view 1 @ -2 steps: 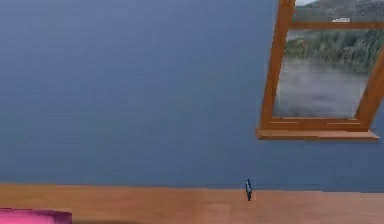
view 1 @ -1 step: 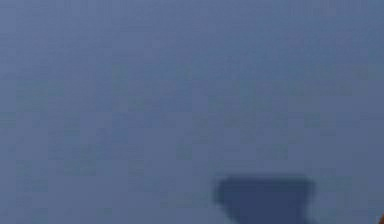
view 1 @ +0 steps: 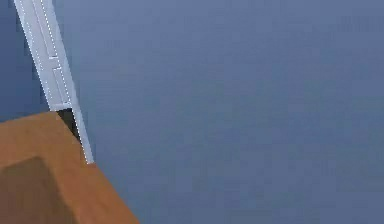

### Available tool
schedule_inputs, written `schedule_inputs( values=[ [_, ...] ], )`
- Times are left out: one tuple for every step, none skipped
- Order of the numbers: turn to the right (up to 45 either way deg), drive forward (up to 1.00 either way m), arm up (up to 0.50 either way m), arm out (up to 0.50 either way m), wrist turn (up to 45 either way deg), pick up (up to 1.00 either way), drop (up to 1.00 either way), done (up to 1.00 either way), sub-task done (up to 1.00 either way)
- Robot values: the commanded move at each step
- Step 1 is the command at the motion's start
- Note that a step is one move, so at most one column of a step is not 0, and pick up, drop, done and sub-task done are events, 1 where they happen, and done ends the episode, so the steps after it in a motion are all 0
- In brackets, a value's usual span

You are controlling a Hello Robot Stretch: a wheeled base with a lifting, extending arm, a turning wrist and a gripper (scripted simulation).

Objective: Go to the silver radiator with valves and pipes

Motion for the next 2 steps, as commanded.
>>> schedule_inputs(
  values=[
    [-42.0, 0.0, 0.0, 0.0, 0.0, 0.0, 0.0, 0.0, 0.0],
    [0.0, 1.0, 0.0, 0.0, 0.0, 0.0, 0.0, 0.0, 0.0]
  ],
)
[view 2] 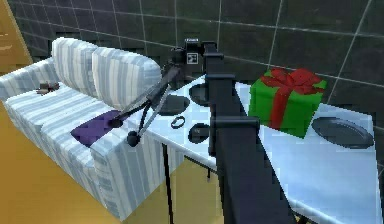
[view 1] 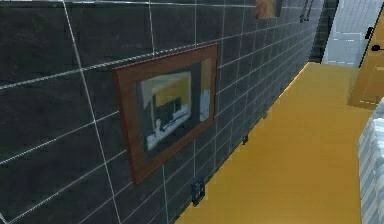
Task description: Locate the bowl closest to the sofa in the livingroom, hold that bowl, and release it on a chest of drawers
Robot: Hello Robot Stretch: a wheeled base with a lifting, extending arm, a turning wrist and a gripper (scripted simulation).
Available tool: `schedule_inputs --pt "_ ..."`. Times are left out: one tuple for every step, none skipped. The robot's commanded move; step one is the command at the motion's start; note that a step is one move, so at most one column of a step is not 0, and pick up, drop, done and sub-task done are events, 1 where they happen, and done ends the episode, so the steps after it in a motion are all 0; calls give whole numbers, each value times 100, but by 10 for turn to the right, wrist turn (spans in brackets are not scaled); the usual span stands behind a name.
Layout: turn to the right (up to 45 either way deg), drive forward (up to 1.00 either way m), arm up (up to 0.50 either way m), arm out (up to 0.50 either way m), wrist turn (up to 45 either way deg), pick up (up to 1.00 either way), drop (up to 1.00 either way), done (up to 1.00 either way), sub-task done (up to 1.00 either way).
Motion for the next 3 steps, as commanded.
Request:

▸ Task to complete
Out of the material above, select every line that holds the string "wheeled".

▸ Response
You are controlling a Hello Robot Stretch: a wheeled base with a lifting, extending arm, a turning wrist and a gripper (scripted simulation).
Robot: Hello Robot Stretch: a wheeled base with a lifting, extending arm, a turning wrist and a gripper (scripted simulation).

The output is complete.